What you should do ▸ Keep only the lines from the start of the data through the line containing "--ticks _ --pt", and output them exactly.

Data in this exercise ▸
=======
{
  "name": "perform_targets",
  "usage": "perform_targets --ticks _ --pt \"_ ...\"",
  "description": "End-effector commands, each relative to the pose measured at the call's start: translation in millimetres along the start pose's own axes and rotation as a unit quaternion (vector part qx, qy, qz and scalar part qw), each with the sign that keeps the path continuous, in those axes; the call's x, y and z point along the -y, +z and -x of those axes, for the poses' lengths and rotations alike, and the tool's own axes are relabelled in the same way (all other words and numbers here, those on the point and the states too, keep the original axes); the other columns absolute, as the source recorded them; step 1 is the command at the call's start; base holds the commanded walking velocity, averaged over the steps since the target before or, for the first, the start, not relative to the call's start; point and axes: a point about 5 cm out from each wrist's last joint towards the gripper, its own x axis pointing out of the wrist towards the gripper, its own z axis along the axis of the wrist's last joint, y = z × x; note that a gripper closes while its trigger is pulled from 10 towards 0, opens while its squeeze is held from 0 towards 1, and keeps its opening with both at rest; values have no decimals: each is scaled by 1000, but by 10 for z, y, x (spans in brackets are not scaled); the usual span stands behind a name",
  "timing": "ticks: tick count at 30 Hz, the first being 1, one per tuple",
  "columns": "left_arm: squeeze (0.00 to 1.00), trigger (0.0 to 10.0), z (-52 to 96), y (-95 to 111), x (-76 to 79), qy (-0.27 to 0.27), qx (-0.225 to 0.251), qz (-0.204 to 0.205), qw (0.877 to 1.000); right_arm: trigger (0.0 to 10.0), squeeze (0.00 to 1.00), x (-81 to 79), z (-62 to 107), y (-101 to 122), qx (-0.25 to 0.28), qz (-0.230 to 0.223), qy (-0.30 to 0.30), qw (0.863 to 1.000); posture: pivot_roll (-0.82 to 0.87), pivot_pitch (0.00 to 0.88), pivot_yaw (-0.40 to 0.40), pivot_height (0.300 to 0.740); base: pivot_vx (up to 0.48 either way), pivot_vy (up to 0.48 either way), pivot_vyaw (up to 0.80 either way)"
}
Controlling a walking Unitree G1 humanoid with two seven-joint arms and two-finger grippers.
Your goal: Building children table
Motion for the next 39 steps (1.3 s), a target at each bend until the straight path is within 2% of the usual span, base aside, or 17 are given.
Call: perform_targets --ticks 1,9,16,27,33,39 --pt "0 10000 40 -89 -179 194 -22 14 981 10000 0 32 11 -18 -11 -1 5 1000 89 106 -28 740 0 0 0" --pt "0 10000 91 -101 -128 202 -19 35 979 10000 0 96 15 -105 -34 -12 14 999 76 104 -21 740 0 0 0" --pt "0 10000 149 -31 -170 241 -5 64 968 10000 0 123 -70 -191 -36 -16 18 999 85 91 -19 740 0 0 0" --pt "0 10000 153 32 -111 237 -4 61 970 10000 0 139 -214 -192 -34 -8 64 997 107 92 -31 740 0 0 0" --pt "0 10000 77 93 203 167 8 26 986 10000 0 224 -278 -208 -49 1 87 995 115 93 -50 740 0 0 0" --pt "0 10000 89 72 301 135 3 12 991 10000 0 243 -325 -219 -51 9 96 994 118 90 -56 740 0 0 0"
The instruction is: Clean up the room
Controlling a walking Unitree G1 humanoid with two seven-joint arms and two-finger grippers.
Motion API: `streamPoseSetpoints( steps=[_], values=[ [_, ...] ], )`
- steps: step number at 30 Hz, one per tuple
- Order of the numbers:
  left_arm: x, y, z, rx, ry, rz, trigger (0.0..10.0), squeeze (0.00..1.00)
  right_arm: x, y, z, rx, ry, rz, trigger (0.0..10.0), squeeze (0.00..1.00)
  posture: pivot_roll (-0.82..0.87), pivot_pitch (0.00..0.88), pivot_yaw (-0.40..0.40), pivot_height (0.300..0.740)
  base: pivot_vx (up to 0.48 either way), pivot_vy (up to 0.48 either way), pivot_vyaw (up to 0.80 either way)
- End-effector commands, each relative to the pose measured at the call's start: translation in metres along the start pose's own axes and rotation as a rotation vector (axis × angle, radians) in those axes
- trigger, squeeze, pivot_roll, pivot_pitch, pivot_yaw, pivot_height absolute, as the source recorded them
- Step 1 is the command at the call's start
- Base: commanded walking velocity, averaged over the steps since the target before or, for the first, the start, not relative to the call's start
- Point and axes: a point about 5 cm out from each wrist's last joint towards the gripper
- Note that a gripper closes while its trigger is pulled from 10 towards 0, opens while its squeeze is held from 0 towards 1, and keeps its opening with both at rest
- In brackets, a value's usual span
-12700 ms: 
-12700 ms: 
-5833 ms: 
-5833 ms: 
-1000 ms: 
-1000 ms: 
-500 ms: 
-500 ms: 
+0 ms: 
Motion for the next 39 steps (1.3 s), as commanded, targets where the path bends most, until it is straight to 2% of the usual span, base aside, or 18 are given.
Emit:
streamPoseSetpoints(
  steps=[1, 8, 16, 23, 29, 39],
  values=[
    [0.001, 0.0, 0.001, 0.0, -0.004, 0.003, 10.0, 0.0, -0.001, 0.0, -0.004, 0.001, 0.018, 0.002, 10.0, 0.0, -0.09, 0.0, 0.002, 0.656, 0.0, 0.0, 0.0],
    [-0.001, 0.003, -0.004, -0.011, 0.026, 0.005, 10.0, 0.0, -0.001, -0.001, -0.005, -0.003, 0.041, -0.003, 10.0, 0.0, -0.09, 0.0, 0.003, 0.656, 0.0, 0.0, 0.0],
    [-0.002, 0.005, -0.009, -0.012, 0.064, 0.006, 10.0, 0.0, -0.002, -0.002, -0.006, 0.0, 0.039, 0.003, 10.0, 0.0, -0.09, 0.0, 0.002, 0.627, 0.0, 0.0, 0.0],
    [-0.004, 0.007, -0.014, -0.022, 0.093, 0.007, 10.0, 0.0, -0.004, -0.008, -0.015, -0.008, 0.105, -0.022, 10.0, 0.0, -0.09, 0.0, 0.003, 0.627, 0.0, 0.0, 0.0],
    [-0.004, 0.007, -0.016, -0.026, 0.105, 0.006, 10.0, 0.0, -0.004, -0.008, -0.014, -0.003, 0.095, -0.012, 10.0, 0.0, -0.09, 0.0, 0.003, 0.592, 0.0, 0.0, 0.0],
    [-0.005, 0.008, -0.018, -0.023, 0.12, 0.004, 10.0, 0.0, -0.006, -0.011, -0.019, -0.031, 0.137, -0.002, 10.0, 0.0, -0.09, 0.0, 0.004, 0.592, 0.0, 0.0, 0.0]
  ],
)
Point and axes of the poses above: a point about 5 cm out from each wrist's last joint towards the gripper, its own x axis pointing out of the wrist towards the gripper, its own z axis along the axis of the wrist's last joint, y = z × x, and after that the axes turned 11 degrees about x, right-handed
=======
Exercise output ▸
{
  "name": "perform_targets",
  "usage": "perform_targets --ticks _ --pt \"_ ...\"",

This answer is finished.